[Collected data]
# # #

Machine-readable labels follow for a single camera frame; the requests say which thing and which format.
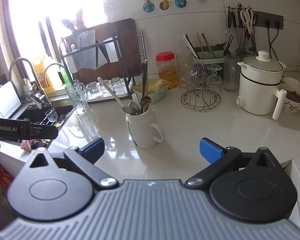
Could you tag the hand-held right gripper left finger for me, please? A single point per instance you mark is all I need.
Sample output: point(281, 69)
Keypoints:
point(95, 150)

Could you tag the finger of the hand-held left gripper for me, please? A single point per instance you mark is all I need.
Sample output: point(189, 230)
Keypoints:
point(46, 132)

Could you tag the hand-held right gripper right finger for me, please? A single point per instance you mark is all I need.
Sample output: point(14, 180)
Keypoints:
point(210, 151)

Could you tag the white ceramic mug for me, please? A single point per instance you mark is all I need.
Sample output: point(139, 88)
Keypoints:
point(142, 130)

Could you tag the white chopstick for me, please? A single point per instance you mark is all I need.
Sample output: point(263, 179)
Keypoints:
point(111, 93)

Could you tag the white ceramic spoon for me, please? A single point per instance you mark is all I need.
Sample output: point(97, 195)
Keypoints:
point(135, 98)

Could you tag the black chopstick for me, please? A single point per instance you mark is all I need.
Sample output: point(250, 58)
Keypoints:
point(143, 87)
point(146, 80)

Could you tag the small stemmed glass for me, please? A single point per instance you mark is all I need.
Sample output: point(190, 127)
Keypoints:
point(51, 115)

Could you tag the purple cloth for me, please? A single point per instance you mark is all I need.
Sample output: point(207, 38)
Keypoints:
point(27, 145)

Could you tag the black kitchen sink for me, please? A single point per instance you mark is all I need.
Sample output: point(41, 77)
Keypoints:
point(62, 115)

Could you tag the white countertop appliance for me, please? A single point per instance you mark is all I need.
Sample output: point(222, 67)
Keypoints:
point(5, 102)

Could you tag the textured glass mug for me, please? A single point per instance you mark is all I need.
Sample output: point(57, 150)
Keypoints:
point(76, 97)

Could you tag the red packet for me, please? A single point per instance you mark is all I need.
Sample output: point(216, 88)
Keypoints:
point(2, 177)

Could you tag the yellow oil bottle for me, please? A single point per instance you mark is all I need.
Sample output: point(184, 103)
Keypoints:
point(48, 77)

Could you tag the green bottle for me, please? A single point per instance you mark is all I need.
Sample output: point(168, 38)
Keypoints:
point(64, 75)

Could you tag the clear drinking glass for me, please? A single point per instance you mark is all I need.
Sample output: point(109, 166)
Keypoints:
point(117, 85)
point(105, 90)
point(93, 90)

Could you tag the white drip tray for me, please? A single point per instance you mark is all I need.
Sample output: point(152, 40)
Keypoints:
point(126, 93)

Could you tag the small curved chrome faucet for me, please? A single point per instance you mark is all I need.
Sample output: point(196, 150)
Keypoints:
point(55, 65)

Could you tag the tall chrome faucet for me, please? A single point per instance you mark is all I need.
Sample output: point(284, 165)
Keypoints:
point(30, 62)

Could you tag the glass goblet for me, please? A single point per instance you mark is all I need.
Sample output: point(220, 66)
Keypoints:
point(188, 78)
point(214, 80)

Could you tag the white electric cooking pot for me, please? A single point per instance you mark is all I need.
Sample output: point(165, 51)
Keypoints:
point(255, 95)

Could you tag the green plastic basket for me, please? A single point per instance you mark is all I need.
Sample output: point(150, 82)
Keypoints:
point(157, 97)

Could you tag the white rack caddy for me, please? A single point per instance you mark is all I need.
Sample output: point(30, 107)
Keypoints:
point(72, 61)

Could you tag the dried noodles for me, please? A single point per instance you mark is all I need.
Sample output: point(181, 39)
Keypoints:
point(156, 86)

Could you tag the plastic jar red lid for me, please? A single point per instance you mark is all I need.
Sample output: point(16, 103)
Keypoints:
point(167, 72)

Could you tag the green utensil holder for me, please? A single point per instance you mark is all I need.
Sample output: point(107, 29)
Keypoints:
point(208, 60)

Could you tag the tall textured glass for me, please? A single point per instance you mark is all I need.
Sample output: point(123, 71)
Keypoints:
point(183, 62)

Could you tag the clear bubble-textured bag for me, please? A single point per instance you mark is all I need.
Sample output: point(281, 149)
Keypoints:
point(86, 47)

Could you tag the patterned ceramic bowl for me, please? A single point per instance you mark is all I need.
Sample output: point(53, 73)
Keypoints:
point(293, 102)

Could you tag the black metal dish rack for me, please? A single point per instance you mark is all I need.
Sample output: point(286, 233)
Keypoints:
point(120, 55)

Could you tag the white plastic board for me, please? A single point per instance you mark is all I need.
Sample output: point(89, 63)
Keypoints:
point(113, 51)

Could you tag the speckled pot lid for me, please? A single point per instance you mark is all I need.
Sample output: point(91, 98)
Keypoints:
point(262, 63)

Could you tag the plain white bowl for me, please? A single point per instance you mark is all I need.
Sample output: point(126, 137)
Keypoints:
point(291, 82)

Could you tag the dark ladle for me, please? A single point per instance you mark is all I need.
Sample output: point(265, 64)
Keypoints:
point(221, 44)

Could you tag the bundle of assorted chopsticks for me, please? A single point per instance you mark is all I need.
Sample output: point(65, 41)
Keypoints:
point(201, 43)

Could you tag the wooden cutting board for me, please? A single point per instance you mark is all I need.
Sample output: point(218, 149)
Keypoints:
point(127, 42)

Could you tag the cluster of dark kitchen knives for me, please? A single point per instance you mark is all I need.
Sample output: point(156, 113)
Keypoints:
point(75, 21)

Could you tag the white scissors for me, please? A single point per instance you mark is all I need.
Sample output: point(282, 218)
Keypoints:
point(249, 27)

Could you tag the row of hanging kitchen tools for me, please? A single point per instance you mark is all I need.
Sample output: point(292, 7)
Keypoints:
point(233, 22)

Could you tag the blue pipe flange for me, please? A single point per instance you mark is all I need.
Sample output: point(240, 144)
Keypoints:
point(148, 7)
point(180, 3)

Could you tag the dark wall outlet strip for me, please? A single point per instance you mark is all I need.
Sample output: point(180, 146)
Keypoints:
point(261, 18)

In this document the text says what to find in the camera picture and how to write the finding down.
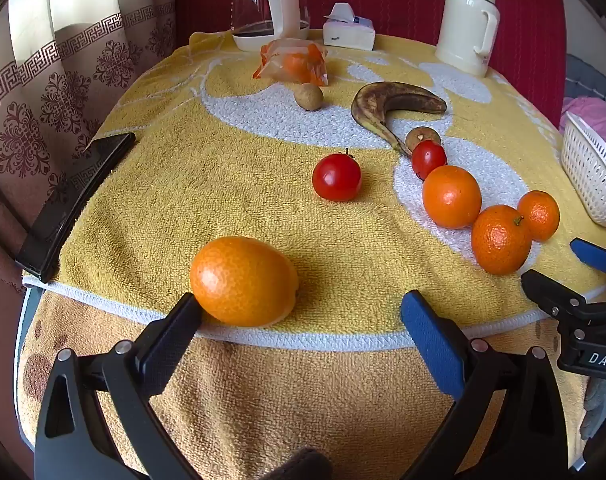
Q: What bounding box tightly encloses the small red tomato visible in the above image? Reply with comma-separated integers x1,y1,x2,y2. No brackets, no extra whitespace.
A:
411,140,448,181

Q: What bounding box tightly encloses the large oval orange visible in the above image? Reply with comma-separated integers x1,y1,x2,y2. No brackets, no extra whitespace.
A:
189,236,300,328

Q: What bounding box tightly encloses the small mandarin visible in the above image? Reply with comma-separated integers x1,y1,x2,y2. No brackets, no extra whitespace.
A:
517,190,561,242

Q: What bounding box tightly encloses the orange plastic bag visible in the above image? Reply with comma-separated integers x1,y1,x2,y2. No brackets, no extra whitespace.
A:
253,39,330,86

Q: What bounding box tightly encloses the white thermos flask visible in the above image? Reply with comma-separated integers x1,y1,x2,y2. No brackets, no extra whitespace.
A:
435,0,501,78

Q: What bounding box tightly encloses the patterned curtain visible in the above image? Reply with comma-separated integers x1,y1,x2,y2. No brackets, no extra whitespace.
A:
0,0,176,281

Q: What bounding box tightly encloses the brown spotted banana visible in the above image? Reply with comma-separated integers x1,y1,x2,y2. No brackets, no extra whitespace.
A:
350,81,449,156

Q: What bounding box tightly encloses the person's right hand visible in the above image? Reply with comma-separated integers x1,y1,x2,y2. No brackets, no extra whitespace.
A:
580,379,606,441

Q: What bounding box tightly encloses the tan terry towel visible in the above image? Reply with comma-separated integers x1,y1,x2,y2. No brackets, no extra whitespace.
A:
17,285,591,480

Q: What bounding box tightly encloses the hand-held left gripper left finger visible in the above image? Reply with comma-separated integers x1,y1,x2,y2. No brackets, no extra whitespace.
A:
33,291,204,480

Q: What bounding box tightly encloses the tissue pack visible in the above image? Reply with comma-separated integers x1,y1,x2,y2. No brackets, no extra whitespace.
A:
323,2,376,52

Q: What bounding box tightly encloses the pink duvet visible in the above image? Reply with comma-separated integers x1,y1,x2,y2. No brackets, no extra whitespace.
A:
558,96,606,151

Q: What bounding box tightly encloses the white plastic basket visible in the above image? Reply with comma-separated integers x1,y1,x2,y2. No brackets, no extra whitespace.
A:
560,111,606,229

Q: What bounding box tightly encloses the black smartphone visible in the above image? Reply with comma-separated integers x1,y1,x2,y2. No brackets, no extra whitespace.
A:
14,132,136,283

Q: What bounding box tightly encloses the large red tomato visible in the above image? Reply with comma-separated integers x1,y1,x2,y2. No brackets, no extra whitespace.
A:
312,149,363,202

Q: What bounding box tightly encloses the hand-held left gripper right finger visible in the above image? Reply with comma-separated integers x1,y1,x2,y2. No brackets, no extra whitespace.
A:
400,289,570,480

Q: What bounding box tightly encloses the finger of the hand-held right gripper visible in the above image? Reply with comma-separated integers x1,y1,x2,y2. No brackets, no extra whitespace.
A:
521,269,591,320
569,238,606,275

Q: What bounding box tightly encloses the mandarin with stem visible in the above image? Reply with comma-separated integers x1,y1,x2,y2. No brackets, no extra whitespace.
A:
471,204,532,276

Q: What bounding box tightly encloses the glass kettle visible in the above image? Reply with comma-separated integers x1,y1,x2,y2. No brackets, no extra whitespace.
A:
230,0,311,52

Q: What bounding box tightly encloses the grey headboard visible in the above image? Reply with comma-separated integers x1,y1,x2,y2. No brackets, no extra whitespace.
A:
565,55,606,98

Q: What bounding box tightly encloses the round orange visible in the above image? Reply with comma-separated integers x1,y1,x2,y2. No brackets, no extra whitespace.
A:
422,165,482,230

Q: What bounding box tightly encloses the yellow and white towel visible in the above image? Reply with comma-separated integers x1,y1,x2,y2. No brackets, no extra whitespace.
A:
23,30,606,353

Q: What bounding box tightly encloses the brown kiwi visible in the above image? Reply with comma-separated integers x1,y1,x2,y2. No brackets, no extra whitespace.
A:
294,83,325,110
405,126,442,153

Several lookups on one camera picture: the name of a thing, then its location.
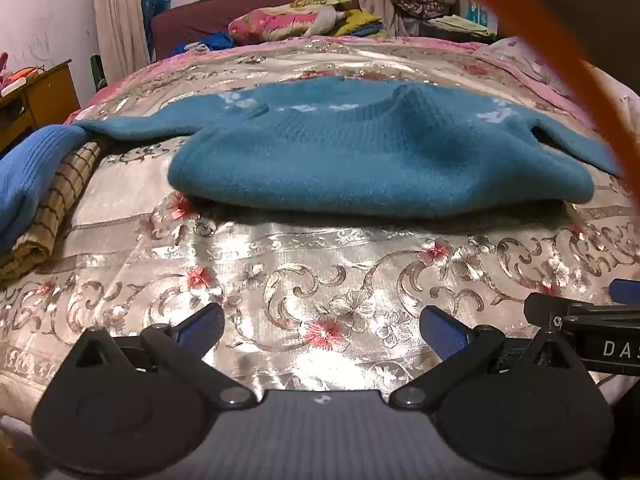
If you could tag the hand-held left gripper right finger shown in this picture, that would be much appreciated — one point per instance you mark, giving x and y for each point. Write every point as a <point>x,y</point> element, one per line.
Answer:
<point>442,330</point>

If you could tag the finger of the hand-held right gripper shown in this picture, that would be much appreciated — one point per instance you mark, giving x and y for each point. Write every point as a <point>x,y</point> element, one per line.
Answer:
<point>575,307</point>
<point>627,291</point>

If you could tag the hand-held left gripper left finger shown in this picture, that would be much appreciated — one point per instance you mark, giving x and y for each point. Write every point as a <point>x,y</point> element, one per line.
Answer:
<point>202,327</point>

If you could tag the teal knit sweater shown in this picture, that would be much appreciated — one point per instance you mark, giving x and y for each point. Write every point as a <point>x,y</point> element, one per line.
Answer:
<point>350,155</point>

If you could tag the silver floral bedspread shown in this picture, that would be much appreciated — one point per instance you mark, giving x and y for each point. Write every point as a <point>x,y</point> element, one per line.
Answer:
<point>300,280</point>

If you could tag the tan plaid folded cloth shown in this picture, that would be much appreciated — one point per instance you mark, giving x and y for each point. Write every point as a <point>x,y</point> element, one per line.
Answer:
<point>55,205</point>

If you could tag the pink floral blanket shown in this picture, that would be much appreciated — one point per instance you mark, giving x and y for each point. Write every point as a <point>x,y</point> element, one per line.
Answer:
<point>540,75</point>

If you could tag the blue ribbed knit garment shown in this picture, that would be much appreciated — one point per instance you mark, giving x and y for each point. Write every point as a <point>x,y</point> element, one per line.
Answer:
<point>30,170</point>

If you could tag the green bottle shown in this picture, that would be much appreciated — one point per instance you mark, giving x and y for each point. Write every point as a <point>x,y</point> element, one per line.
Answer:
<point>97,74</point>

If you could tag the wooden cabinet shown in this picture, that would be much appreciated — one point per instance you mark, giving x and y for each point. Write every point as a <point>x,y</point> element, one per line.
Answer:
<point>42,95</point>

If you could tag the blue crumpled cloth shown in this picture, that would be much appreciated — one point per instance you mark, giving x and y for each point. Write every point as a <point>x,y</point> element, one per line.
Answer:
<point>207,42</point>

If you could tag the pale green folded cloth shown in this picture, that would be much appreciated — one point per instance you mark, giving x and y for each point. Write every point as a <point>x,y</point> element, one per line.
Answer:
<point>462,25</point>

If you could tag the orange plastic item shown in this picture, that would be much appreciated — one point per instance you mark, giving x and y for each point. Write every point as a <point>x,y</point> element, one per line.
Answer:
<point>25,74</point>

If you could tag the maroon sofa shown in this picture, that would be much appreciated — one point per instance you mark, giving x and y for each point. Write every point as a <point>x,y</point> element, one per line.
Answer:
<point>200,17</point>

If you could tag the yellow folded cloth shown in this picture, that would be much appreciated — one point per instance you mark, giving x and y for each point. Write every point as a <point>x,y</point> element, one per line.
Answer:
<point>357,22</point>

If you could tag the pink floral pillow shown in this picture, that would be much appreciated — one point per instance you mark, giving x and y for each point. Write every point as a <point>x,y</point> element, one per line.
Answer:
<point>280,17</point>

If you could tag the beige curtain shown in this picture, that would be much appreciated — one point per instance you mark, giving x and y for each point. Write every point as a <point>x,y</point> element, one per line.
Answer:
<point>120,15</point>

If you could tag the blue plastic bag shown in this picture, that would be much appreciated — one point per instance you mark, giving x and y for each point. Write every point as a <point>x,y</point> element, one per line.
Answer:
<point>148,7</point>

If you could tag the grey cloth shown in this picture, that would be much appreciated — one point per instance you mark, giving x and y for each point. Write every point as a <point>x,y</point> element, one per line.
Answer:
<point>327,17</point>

# # #

(Instructions to follow) In the data above, tally the lines that contain the string "knit" and give that figure alone.

(Output for this exercise) 2